Among the issues most commonly discussed are individuality, the rights of the individual, the limits of legitimate government, morality, history, economics, government policy, science, business, education, health care, energy, and man-made global warming evaluations. My posts are aimed at thinking, intelligent individuals, whose comments are very welcome.

"No matter how vast your knowledge or how modest, it is your own mind that has to acquire it." Ayn Rand

25 June 2008

Alan Reynolds - Scapegoating the Speculators

Alan Reynolds has written another interesting article on energy and pricing entitled "Scapegoating the Speculators." After the Democrats tried to claim that the price of oil had gone up greatly because the U.S. oil companies were responsible for manipulating the price and most of the public did not buy into their arguments, they and others, including John McCain, began focusing more and more on an explanation that the price of oil was higher due to speculators. Alan Reynolds offers some very interesting perspective on this claim.
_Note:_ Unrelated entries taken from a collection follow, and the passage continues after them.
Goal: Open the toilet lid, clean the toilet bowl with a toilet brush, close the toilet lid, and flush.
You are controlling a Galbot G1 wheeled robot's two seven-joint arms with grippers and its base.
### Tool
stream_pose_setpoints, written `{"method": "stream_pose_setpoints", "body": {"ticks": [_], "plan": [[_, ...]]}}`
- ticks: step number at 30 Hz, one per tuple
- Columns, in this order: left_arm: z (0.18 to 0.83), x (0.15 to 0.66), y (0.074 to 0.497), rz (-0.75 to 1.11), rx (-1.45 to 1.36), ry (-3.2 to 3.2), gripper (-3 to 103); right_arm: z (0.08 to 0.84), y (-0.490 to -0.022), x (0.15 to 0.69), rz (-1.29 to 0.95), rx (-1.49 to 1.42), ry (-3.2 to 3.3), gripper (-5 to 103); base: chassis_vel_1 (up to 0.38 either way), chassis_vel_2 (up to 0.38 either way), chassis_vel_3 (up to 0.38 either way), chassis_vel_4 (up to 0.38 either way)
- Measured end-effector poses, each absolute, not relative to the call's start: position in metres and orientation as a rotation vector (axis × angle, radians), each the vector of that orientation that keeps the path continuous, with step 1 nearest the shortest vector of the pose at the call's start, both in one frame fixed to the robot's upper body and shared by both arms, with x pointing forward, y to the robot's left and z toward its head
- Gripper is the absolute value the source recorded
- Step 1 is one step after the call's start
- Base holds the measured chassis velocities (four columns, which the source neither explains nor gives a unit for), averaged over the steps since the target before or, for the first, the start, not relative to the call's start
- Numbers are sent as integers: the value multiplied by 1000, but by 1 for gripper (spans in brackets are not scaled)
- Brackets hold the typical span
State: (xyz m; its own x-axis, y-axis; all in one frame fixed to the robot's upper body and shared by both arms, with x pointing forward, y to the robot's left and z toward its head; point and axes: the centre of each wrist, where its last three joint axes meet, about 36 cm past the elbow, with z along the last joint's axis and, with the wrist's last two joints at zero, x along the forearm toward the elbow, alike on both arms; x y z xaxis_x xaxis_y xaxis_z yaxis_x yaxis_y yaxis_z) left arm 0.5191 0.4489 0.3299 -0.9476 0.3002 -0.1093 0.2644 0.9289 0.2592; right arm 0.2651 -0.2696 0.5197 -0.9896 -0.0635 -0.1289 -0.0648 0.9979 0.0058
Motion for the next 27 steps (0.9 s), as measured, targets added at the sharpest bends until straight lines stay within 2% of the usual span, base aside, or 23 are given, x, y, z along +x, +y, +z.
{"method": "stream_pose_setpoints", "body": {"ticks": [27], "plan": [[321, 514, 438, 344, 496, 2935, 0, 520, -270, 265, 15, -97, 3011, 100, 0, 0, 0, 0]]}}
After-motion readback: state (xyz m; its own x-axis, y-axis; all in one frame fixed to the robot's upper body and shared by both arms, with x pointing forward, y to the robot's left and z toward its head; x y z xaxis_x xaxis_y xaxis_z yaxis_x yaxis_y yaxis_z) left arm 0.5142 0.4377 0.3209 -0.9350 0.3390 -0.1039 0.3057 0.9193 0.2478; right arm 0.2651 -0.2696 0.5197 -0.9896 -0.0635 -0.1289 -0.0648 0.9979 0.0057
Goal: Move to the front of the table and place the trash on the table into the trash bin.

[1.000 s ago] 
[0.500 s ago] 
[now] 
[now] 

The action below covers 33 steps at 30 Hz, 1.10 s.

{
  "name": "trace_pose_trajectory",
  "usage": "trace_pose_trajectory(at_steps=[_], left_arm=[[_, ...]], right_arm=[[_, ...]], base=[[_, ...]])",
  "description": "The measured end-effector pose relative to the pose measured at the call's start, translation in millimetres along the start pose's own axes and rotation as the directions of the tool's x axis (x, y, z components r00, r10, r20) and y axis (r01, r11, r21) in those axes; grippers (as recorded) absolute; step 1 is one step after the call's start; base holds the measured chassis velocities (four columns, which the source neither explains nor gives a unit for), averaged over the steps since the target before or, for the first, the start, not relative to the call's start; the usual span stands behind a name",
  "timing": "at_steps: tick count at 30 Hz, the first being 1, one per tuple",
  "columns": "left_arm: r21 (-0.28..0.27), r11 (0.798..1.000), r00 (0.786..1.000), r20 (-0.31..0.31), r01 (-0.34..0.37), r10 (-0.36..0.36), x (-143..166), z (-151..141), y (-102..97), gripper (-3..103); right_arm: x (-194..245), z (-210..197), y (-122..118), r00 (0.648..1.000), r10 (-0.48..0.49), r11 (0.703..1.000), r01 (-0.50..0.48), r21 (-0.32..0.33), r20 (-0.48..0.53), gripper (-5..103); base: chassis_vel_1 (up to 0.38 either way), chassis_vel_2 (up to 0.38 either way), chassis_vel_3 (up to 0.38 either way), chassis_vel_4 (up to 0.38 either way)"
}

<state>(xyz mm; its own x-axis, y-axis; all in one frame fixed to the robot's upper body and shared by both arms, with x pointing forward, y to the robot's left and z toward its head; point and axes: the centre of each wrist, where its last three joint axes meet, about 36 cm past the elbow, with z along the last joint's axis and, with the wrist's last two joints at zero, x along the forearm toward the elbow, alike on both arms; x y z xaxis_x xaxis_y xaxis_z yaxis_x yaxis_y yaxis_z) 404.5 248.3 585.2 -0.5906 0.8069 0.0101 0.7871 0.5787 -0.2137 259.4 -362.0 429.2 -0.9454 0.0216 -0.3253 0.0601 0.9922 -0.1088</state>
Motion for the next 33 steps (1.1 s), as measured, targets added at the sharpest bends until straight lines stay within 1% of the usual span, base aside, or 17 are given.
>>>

But first before considering his argument further, why is this an important matter? If, as the Democrats are saying, speculators are driving up the cost of oil or even if they are not but are perceived to be doing so, then the Democrats can address the problem of high gas prices by passing a law to control the speculators. This gives them more power over the financial markets and will result in more campaign contributions from financial people who will want to get on their good side. What the Democrats and their occasional Republican ally (John McCain in part) will not then have to do is to allow U.S. oil companies to drill for more oil and gas. As environmentalist extremists and Global Warming Alarmists, these people do not want to allow more oil and gas to become available. They actually do want the price of oil and gas to go up even more, but they do not want to be seen as the responsible party for that price increase. This is all about perception in the eyes of the public. The Democrats do want to manipulate the supply of oil and gas to make the price go way up, but they do not always, especially with an election coming up, want to be perceived as having done so.

So, what does Reynolds say? Commodities speculators are just as happy to bet that oil prices will go down as to bet that they will go up. They are trying to anticipate the expected relationship of oil supply to oil demand. If next month's oil futures contract is for oil at a higher price, then producers may slow their sales on the spot market and try to wait a bit for the higher price. [This is usually a good thing, since it helps to level out prices by keeping supply and demand on a more even keel.] Refinery's are likely to buy more oil now rather than in the future if the future price is expected to be higher, thereby boosting the present price. But, if this combination of reactions to the higher future price occurs, then oil inventories will increase. At this time, U.S. oil inventories are modest, so this speculative boost to oil prices does not appear to be the case!

He notes that speculation that the price of oil would go up decreased after the price exceeded $100 per barrel. On 11 March, there were 113,307 long contracts (those expecting a future price increase) on the New York Mercantile Exchange. By 10 June, there were only 25,246 long contracts, meaning that there are nearly as many contracts going short (expecting a price decrease) as going long. Off the commodity exchange, one can bet on the future price of oil by investing in the US Oil Fund. Those betting short on this fund outnumber those betting long by a two to one ratio. These speculators are betting on the price of oil going down!

Reynolds says there is no mystery behind the rise in oil prices. There is booming demand for oil and products made from it in India, China, and the Middle East. The supply of oil from the U.S., Mexico, Venezuela, Nigeria, and Russia has fallen.

Back to my comments: U.S. oil production is falling because Congress and President Clinton have not allowed more exploration and drilling for oil in the U.S. Production continues to fall in Mexico because their nationalized oil company is run incompetently. Oil production in Venezuela is down because of the tyrannical reign and complete irrationality of Hugo Chavez. Nigeria's production is down due to internal unrest and sabotage. Russia's production is probably down because the oil companies there were taken over by ex-KGB thugs tied in with Putin.

Prices are always determined by supply and demand unless government sets the price. If government does set the price too low, then people stop producing and supplying that good or service. If we want to use oil at a reasonable price, then we have to allow the production of a goodly supply of oil. So, instead of wasting our time and money while we pay far too much for our gasoline, Congress needs to allow the exploration and production of oil on the federal lands in the contiguous 48 states, in Alaska, and in our coastal waters. This will increase supply and that will bring down the price of oil and its products, such as gasoline. Of course, with oil and gasoline as expensive as they are now, people will make greater efforts to conserve them as well. The magnitude of the world's demand increase is likely to run well ahead of conservation efforts alone, so both oil production increases and more efficient usage are the proper response.